Despite this, a host of big media outlets (e.g., Slate, 12/5/20; Mother Jones, 12/5/20; Reuters, 12/6/20; Vox, 12/6/20) immediately took the idea of a Russian attack on the embassy in Cuba as highly likely. There is "strong evidence that the incidents were the result of a malicious attack," the New York Times (12/5/20) informed its readers. Other explanations, it said, were "unlikely." "CIA analysts who are Russia experts, diplomats and scientists contend that evidence points to Moscow," it added. NBC News (12/7/20), meanwhile, festooned its broadcast with pictures of the Kremlin (despite the event happening in Cuba), telling viewers that "Russia has a long history of working on these weapons."

"Is Russia Microwaving American Spies?" read the headline of Ben MacIntyre's London Times column (10/30/20). "Dozens of US officials have been hit by ‘Havana Syndrome' but no one seems to want the truth to come out," he added, also claimng that US officials in Guangzhou had suffered a similar fate to Polymeropoulos in Moscow.

The Washington Post editorial board (12/9/20) took the news to its logical endpoint, combining the Moscow, Havana and Guangzhou cases, together with other discredited Russiagate theories, to demand that President-elect Joe Biden must "call out" Russian President Vladimir Putin. Given that the Bulletin of the Atomic Scientists moved their famous doomsday clock—symbolizing the risk of the destruction of the planet through nuclear weapons—to the closest it has ever been to midnight, upping tensions with Russia would be reckless in the extreme. For the single-minded Post, however, Putin's denials are actually further proof of devious, "asymmetric warfare" being waged against America.

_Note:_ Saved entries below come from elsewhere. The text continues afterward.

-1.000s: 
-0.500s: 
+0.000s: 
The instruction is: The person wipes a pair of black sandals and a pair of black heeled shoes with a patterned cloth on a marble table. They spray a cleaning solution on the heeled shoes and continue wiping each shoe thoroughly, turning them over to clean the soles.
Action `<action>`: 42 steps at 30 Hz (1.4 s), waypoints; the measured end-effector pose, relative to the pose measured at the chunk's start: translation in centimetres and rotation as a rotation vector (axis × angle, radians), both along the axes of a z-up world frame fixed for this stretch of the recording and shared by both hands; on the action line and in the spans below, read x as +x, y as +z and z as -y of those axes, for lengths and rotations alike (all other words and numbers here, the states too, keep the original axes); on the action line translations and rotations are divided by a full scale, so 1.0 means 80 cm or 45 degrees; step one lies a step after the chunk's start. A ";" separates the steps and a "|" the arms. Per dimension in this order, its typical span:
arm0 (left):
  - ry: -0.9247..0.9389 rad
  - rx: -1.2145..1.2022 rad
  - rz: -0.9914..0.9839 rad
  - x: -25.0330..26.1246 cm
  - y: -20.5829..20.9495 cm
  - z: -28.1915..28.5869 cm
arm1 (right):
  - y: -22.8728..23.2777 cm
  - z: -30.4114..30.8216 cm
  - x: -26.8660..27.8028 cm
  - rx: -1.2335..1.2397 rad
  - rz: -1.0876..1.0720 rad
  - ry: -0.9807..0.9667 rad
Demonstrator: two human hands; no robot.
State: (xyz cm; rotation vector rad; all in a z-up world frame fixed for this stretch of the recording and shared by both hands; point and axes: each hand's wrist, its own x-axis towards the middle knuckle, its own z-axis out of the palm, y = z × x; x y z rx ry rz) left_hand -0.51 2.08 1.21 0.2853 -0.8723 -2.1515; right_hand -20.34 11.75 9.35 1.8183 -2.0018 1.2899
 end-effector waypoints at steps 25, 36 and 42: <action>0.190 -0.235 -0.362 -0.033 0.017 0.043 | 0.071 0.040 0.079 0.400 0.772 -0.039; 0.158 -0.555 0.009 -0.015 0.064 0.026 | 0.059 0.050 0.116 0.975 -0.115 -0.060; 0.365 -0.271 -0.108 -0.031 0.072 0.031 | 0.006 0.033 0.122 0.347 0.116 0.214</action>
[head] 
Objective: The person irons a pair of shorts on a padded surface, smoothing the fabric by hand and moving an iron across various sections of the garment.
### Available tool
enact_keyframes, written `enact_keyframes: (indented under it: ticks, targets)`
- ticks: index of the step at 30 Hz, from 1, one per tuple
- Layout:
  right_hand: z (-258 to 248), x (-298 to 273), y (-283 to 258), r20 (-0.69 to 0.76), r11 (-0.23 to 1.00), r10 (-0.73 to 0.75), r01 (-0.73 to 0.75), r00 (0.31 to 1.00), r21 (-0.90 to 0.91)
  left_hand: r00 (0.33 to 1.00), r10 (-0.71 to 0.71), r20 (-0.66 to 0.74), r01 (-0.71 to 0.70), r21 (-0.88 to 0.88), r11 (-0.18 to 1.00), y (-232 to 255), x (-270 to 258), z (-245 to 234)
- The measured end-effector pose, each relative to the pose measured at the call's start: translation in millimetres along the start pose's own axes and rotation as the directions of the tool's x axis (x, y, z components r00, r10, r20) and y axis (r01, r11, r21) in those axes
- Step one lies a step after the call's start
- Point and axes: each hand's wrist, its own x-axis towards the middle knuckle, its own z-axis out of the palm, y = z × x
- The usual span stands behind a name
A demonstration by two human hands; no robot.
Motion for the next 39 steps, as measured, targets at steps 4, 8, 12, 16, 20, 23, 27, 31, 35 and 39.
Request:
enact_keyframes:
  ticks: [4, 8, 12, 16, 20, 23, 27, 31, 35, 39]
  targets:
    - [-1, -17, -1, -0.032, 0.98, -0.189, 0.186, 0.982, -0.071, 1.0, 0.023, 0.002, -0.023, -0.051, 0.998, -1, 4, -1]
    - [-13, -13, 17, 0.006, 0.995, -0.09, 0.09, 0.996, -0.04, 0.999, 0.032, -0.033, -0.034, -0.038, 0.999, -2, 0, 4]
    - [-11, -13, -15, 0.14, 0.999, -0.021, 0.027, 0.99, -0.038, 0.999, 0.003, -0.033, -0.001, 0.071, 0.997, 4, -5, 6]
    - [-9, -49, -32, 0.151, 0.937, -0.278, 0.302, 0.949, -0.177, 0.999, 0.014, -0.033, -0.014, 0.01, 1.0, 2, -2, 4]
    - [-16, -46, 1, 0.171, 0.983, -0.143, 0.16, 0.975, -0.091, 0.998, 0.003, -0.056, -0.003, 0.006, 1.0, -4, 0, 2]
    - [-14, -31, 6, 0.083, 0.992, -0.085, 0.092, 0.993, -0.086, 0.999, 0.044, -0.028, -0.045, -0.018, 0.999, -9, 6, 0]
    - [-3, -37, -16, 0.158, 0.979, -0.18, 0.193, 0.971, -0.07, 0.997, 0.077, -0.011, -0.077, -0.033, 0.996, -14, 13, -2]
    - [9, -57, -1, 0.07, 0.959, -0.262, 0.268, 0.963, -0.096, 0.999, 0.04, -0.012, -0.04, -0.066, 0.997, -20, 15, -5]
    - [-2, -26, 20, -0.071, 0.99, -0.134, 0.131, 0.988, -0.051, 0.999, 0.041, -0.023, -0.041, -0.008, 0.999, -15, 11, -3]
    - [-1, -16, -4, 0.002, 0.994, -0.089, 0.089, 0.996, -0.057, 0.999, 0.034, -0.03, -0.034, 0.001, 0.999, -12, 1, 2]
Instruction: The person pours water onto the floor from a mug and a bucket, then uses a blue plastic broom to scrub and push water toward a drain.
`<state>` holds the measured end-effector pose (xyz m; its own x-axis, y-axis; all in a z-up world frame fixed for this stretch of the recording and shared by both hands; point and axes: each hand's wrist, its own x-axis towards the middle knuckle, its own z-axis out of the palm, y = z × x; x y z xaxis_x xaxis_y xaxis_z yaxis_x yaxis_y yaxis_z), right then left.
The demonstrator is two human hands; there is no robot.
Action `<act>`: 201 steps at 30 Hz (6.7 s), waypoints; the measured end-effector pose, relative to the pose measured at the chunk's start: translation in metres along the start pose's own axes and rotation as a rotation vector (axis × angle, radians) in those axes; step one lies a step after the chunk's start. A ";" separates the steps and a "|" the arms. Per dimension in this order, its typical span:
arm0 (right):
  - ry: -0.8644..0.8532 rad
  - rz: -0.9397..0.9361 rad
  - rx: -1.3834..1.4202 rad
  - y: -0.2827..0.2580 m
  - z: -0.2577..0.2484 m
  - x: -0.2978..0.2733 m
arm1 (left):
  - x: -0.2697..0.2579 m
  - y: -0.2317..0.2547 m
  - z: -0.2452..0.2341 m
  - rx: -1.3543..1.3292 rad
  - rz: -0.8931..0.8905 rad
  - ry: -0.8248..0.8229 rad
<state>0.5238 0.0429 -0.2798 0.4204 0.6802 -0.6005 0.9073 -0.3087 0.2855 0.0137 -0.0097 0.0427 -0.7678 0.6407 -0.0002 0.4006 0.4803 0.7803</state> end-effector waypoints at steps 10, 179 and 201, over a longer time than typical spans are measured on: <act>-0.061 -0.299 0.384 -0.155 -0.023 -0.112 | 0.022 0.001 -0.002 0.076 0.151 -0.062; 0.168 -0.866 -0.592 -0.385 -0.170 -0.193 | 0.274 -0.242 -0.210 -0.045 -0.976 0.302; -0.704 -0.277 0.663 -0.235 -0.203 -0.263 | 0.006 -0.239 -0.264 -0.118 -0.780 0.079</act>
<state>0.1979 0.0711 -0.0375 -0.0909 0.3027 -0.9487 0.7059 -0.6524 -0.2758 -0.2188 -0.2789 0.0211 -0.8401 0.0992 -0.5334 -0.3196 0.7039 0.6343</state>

Incidents like these are surprisingly common in Cold War history. Going further back in time, during the 1980s, the US government formally accused the Soviet Union of supplying chemical weapons—so-called "Yellow Rain"—to Communist states in Southeast Asia to use on American troops fighting there. While media took it deadly seriously at the time, it is now commonly accepted that the "chemical weapon" was actually just honeybee feces (Scientific American, 9/85; New York Times, 9/3/87).